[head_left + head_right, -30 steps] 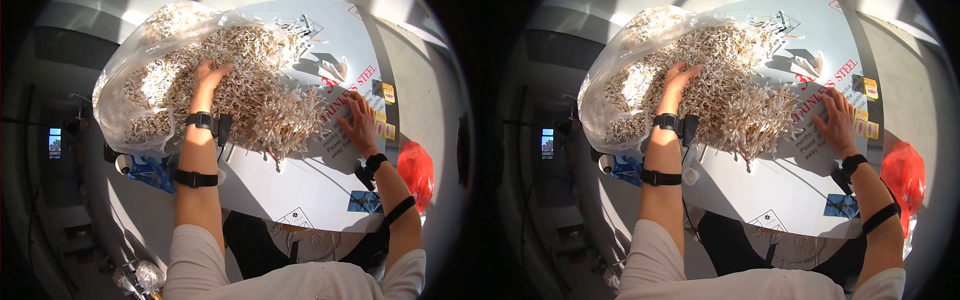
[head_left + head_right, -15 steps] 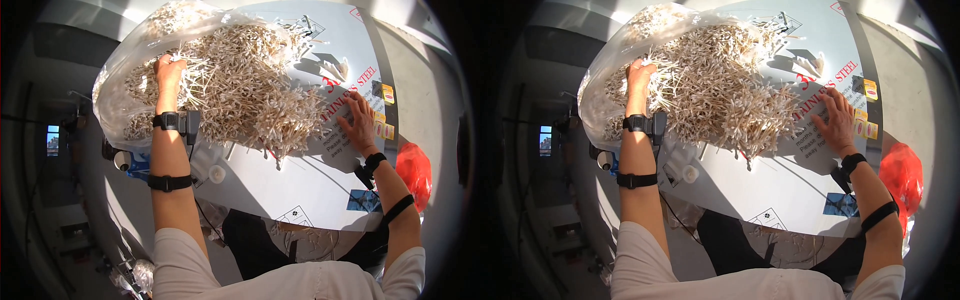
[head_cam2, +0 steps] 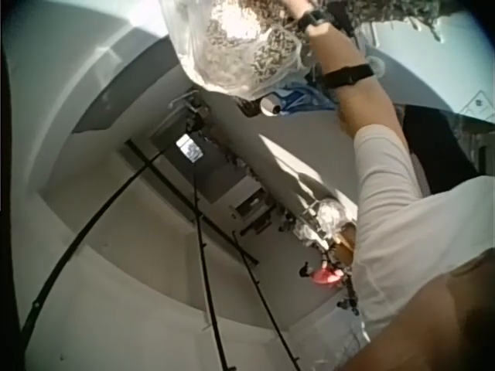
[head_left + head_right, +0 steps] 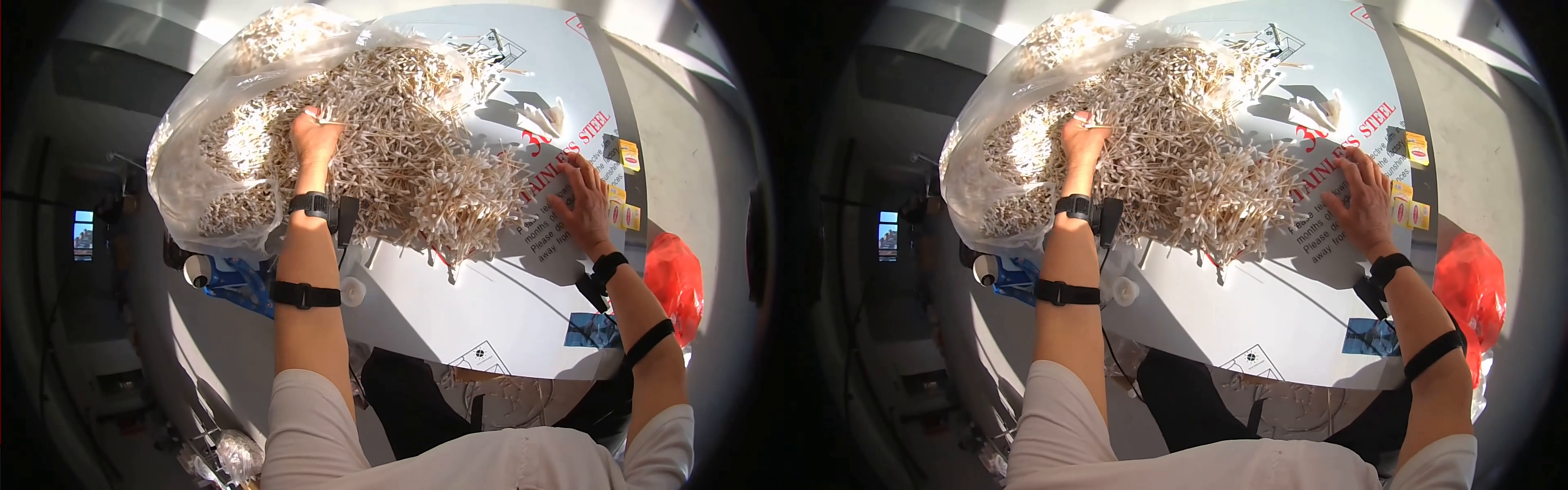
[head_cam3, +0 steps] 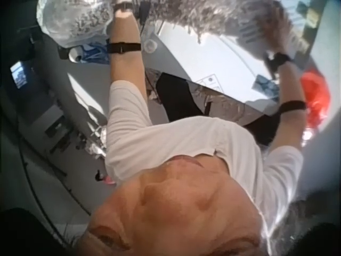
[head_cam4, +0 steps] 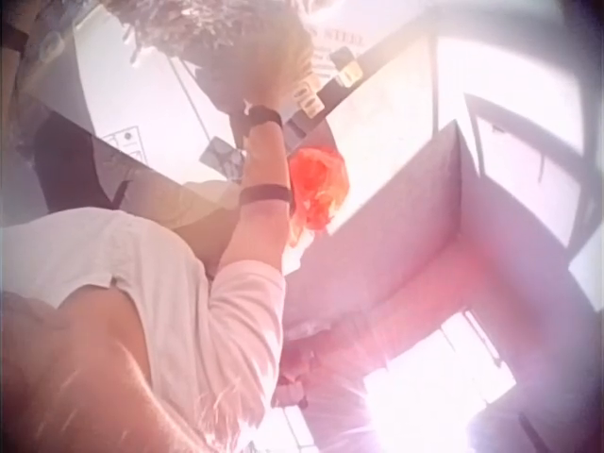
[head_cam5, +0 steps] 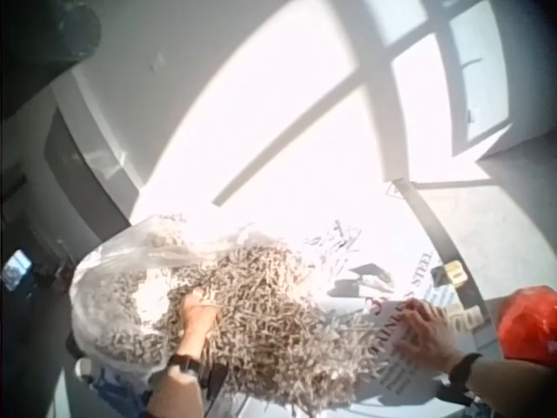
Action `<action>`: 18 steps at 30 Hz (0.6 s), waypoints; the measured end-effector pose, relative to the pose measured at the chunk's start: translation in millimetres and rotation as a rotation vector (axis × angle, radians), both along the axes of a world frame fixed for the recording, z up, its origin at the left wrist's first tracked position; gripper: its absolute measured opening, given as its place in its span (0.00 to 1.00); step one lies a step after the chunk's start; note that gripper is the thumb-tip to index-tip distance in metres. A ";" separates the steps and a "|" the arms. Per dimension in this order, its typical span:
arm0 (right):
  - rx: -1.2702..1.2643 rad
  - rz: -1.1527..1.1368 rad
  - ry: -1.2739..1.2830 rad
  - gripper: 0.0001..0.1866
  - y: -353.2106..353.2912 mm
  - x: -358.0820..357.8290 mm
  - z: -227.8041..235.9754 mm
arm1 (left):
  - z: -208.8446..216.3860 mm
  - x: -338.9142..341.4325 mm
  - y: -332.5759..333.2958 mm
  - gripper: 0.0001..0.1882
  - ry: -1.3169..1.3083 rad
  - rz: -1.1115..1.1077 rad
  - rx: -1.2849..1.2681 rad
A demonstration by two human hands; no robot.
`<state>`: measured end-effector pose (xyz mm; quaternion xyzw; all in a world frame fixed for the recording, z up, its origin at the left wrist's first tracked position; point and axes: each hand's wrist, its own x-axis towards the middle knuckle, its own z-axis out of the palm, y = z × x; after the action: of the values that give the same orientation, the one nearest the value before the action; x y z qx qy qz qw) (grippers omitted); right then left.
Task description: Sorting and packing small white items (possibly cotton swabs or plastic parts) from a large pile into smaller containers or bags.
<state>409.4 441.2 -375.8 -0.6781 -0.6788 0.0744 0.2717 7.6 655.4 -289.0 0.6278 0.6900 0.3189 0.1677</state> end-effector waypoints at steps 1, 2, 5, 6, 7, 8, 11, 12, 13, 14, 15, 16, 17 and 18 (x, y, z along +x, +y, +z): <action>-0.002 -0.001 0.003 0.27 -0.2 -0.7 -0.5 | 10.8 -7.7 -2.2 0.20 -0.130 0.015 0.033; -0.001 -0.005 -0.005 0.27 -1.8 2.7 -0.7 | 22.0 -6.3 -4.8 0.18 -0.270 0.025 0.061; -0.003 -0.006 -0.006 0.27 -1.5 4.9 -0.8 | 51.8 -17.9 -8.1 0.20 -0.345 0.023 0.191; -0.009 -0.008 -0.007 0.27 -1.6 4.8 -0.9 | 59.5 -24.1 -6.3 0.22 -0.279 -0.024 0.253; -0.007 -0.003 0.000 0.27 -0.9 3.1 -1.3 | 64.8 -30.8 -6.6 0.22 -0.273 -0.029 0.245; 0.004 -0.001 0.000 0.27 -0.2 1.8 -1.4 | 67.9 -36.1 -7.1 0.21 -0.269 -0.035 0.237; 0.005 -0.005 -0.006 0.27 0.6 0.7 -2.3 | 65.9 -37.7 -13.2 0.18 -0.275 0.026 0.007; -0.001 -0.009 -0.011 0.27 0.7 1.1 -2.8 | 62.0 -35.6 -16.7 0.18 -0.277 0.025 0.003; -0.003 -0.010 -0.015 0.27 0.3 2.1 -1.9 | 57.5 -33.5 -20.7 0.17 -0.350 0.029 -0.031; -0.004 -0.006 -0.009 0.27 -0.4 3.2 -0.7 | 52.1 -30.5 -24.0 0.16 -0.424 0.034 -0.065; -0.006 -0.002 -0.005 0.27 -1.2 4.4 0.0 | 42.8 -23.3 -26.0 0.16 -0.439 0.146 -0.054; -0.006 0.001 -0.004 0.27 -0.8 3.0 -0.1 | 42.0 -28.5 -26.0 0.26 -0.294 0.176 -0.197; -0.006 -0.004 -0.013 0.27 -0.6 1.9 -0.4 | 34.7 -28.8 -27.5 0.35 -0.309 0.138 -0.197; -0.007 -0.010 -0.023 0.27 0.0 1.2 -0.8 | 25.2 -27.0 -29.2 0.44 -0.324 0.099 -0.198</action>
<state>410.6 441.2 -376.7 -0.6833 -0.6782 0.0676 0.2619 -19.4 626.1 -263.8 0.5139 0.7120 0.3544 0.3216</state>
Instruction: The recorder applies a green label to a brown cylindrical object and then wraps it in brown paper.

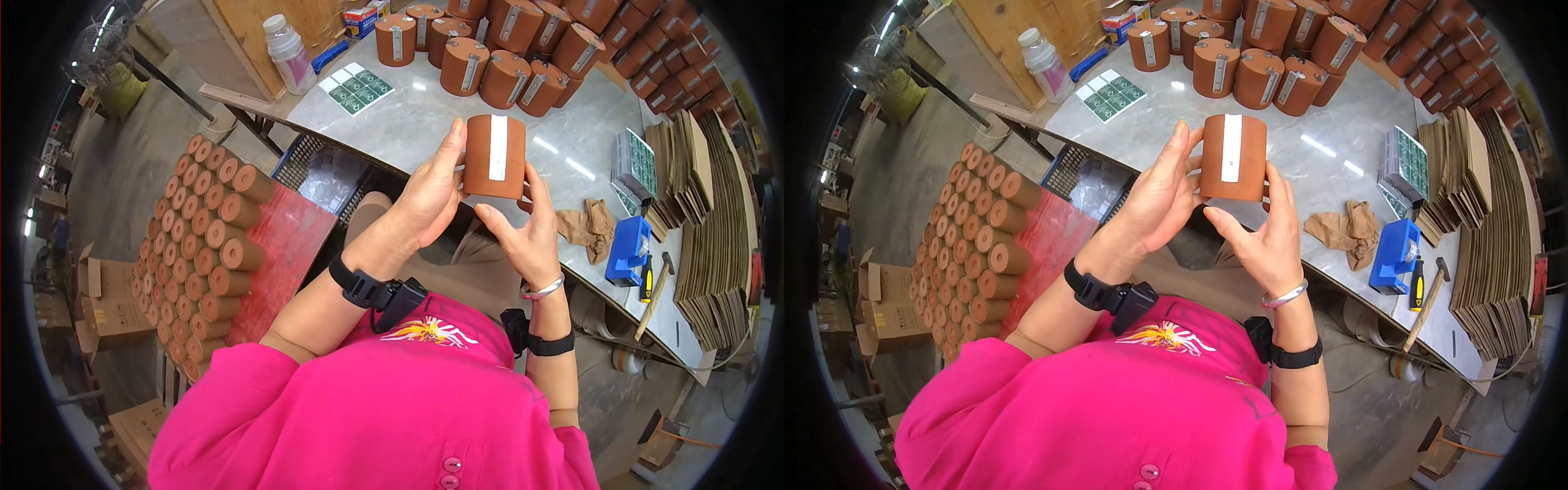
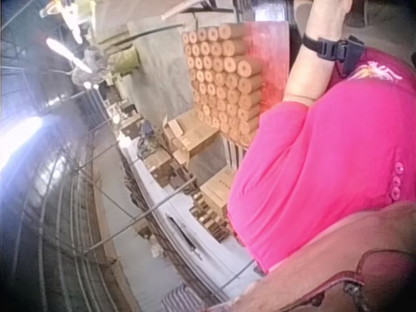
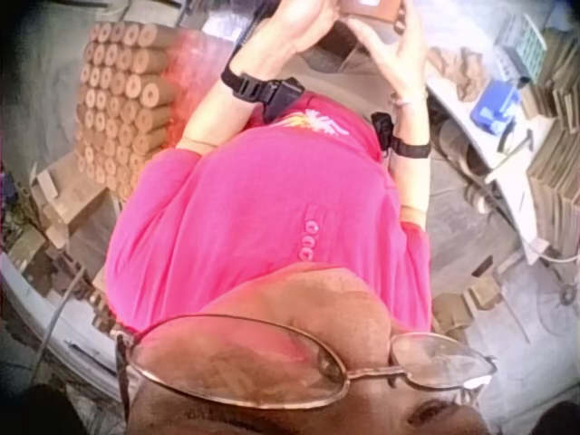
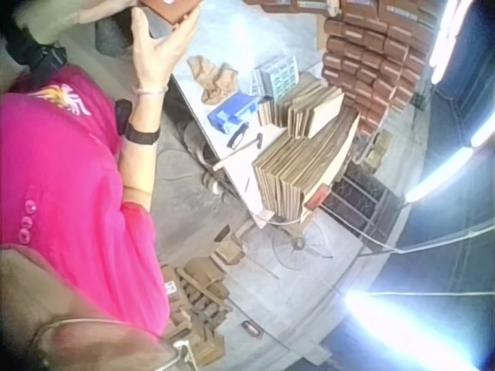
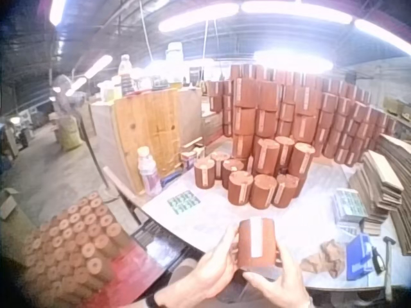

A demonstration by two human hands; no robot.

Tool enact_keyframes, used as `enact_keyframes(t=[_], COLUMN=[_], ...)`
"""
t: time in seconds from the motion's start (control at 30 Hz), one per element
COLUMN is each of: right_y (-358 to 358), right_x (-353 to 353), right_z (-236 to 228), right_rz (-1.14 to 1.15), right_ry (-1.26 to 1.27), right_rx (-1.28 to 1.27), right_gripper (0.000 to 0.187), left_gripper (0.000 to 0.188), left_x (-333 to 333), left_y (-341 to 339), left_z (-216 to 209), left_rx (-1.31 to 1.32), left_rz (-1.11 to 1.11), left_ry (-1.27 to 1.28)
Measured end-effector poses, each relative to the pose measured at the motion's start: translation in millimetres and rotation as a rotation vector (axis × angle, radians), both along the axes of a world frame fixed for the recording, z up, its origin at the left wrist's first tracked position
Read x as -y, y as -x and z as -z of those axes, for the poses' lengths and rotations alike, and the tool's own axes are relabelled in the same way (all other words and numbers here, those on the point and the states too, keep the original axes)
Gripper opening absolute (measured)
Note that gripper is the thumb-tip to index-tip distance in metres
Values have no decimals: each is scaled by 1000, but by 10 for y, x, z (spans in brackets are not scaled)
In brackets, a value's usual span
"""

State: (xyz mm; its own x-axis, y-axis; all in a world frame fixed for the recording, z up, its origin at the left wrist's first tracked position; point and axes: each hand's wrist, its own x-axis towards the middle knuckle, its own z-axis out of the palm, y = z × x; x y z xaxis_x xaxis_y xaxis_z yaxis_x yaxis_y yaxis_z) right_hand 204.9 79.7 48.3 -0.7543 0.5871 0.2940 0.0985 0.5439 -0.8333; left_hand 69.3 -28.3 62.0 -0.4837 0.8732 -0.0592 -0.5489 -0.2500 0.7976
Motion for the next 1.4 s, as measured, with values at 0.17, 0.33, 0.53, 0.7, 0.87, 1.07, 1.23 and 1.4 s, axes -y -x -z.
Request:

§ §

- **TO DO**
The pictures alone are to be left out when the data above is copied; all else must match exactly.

- **RESULT OF THIS TASK**
[head_left + head_right, -30 steps] 
[head_left + head_right, -15 steps] 
[head_cam2, +0 steps] 
[head_left + head_right, +0 steps] 
[head_cam3, +0 steps] 
[head_cam4, +0 steps] 
[head_cam5, +0 steps] 
Action `<action>`: 18 steps at 30 Hz (0.6 s), waypoints; the measured end-effector pose, relative to the pose measured at the chunk's start: translation in millimetres and rotation as a rotation vector (axis × angle, radians), both along the axes of a world frame fixed for the recording, z up, its origin at the left wrist's first tracked position; gripper: its absolute measured opening, given as its place in its span (0.00 to 1.00); step one lies a step after the chunk's start; note that gripper is the thumb-tip to index-tip distance in metres. A ";" separates the steps and a "|" the arms. Per dimension in this order, its typical span:
arm0 (right):
  - rx: -1.2702..1.2643 rad
  - rz: -1.1527..1.1368 rad
  - ry: -1.2739..1.2830 rad
  - gripper: 0.0001..0.1866
  - y: -353.2106..353.2912 mm
  - x: -358.0820..357.8290 mm
  - z: -227.8041..235.9754 mm
arm1 (left):
  - z: -208.8446..216.3860 mm
  - x: -338.9142..341.4325 mm
  - y: -332.5759..333.2958 mm
  - gripper: 0.0001..0.1882
  - ry: -1.3169..1.3083 rad
  - rz: -1.1115..1.1077 rad
  - rx: -1.2849..1.2681 rad
A demonstration by two human hands; no robot.
`<state>`: measured end-effector pose (xyz mm; quaternion xyzw; all in a world frame fixed for the recording, z up, its origin at the left wrist's first tracked position; point and axes: each hand's wrist, its own x-axis towards the middle knuckle, its own z-axis out of the palm, y = z × x; after the action: of the values that give the same orientation, the one nearest the value before the action; x y z qx qy qz qw) (grippers omitted); right then left.
Task description: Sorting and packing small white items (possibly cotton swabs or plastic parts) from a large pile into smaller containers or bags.
<state>409.4 441.2 -375.8 -0.6781 -0.6788 0.0744 0.2717 7.6 655.4 -289.0 0.6278 0.6900 0.3189 0.1677</state> end-effector waypoints at steps 1, 2, 5, 6, 7, 8, 11, 12, 13, 14, 15, 16, 17 and 18 (x, y, z along +x, +y, +z): <action>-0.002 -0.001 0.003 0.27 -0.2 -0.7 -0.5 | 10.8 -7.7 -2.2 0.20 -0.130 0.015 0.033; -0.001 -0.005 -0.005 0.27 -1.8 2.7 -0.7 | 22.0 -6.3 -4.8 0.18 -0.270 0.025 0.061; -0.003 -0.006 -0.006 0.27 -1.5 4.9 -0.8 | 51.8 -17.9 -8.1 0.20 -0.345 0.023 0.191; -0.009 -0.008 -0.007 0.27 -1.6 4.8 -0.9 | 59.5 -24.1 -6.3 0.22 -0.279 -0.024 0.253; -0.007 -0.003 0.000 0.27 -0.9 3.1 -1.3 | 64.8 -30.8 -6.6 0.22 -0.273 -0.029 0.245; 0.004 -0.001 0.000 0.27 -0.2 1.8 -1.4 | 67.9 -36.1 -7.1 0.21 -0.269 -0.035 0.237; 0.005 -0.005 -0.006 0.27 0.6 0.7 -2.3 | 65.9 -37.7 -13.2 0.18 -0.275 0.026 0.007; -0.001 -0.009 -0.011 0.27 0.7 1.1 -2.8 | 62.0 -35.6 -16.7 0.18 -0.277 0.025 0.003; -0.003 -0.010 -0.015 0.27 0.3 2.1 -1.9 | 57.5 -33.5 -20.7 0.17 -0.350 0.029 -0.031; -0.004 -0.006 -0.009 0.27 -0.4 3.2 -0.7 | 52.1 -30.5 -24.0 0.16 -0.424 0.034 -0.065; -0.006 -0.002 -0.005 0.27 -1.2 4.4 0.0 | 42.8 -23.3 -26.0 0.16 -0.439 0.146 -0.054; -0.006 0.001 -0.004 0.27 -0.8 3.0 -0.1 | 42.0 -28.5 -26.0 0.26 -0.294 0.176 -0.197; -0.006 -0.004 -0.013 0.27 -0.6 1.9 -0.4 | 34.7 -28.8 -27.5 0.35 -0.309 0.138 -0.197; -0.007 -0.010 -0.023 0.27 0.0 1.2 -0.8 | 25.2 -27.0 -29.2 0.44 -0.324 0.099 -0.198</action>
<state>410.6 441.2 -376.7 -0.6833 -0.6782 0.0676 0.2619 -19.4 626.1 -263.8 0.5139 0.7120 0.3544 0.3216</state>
Instruction: The recorder applies a green label to a brown cylindrical object and then wraps it in brown paper.


A demonstration by two human hands; no robot.

Tool enact_keyframes, used as `enact_keyframes(t=[_], COLUMN=[_], ...)`
"""
t: time in seconds from the motion's start (control at 30 Hz), one per element
COLUMN is each of: right_y (-358 to 358), right_x (-353 to 353), right_z (-236 to 228), right_rz (-1.14 to 1.15), right_ry (-1.26 to 1.27), right_rx (-1.28 to 1.27), right_gripper (0.000 to 0.187), left_gripper (0.000 to 0.188), left_x (-333 to 333), left_y (-341 to 339), left_z (-216 to 209), left_rx (-1.31 to 1.32), left_rz (-1.11 to 1.11), left_ry (-1.27 to 1.28)
Measured end-effector poses, each relative to the pose measured at the motion's start: translation in millimetres and rotation as a rotation vector (axis × angle, radians), both along the axes of a world frame fixed for the recording, z up, its origin at the left wrist's first tracked position
Read x as -y, y as -x and z as -z of those axes, for the poses' lengths and rotations alike, and the tool's own axes are relabelled in the same way (all other words and numbers here, those on the point and the states too, keep the original axes)
Gripper opening absolute (measured)
Note that gripper is the thumb-tip to index-tip distance in metres
Values have no decimals: each is scaled by 1000, but by 10 for y, x, z (spans in brackets are not scaled)
In brackets, a value's usual span
"""

State: (xyz mm; its own x-axis, y-axis; all in a world frame fixed for the recording, z up, its origin at the left wrist's first tracked position; point and axes: each hand's wrist, its own x-axis towards the middle knuckle, its own z-axis out of the palm, y = z × x; x y z xaxis_x xaxis_y xaxis_z yaxis_x yaxis_y yaxis_z) right_hand 204.9 79.7 48.3 -0.7543 0.5871 0.2940 0.0985 0.5439 -0.8333; left_hand 69.3 -28.3 62.0 -0.4837 0.8732 -0.0592 -0.5489 -0.2500 0.7976
Motion for the next 1.4 s, as measured, with values at 0.17, 0.33, 0.53, 0.7, 0.87, 1.07, 1.23 and 1.4 s, axes -y -x -z.
Request:

With that, the answer is finished.